Since then, the game has undergone a series of hotfixes and one “major” patch, 1.1, which inconveniently introduced a different gamebreaking bug that had to be fixed later. But fundamentally, the game’s performance, especially on consoles, has not received any truly major overhauls, and Sony still refuses to even sell Cyberpunk 2077 on the PlayStation store for PS4 or PS5 due to the state it’s in, which has customers asking for frequent refunds.

CDPR had to delay what it calls its biggest patch to date until allegedly the end of this month after a recent hack crippled the studio. But there’s been an ongoing debate about what all the silence and lack of substantial changes to the game means, which was taking place well before that.

Is CDPR just willing to “let Cyberpunk go” and move on to other projects? Or are they just putting their head down and pulling a No Man’s Sky, working hard, but silently, on features that will turn the public’s perception of the game around?

No Man's Sky


I think the answer lies somewhere in the middle.

First of all, I don’t think CDPR is abandoning Cyberpunk, either this game or the series as a whole. They have formatted the entire structure of the company to now support alternating games from The Witcher and Cyberpunk, and they’re not going to just throw in the towel after this launch, especially since despite all the drama and problems, the game still sold extremely well.

I have no doubt that CDPR plans to move ahead with plans to try to re-energize the game with the next gen version coming later this year, and then paid, sizable DLC after that. I also have to believe they are going to keep moving forward with their grand multiplayer Cyberpunk project in an effort to replicate the monstrous success of GTA Online. There’s just too much at stake here to walk away.

That said, we’re definitely not in a mirrored No Man’s Sky situation either.

Hello Games was a small, unknown studio with big dreams and bigger mouths, in the case of Sean Murray overpromising features before launch. But CDPR is different.

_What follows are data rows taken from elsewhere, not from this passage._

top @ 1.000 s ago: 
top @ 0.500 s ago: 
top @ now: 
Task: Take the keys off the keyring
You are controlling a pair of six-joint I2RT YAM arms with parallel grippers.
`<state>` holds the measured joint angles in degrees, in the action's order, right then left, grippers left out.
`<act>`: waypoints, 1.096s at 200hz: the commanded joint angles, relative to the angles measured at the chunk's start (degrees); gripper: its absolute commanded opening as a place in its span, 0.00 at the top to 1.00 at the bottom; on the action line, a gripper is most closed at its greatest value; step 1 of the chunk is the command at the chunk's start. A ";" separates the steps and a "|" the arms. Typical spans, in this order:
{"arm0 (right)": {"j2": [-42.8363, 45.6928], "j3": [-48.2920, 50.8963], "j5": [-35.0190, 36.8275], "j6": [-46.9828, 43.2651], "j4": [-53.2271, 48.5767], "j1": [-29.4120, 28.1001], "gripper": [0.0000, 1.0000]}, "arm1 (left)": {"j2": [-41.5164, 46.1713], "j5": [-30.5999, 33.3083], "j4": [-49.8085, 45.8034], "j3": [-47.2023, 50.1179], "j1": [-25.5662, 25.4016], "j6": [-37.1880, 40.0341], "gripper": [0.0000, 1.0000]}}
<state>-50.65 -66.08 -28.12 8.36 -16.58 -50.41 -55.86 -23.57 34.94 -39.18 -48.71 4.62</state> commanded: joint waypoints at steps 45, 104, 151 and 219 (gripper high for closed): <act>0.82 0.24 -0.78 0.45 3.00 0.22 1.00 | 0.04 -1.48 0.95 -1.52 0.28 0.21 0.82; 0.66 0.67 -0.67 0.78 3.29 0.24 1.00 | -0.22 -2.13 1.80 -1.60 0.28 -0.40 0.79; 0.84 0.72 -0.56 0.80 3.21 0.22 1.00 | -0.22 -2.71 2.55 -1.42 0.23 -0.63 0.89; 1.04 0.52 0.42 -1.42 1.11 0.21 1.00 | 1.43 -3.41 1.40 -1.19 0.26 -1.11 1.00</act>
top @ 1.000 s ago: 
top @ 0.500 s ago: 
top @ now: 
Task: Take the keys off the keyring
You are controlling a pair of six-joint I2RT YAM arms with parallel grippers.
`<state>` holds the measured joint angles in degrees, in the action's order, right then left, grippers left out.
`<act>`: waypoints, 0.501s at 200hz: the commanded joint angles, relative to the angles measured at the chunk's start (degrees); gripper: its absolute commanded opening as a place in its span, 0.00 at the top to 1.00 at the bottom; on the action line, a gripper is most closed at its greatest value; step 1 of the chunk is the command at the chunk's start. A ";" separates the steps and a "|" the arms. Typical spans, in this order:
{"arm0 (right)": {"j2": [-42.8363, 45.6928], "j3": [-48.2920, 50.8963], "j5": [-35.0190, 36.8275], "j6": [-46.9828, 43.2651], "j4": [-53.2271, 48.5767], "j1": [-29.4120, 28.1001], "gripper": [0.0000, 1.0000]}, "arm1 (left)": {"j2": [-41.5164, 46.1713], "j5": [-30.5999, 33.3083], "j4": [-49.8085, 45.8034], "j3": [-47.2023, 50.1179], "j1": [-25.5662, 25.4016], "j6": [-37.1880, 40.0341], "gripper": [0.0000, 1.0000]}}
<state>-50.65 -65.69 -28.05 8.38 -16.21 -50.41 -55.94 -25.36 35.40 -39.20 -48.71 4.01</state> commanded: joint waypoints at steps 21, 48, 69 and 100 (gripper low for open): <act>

They are massive and well-established and in this case, it feels like arrogance to lead them to this point, both in the overpromising, but also in the hand-waving they’ve done since launch.

One thing I’ve repeatedly seen since launch is CDPR not truly apologizing for the state of the game at launch for many players, or if they did so, it was followed up with comments by higher-ups in the company saying things like “well it sold well and got 9s and 10s on PC.”

Cyberpunk 2077


And after that, there’s nothing, no real communication other than notes for underwhelming hotfixes and patches, or announcements of delays. We have zero idea what is actually coming in the 1.2 patch, and what aspects of the game it will touch. Is this just going to be more bug fixes and technical optimization? Or are larger issues finally being addressed?

While no, Cyberpunk 2077 is not a live service game, at this point they need a more coherent roadmap. They sort of released one a few weeks ago, but it was essentially just “we’re delaying free DLC until maybe spring. We’re delaying next gen release until the second half of the year.” That’s really not good enough if you want your playerbase to stay engaged and have a clear idea of what’s coming.

The roadmap


Patch previews, talking about free DLC concepts, next gen improvements and so on would go a long way. Transparency. But that’s something we’ve never had from CDPR, only occasionally when it’s absolutely dragged out of them, and even then they don’t say much.

Overall yes, I would lean toward more in the “No Man’s Sky” direction simply because I don’t think CDPR can afford to abandon this game. I think it will require a metric ton of work to fix what’s currently wrong and add what’s missing, but I would not be surprised to see that be their main focus for the next two years at least. And while it’s quiet now, and even the next patch might not be anything to write home about, by the end of the year, maybe we’ll see this starting to take shape.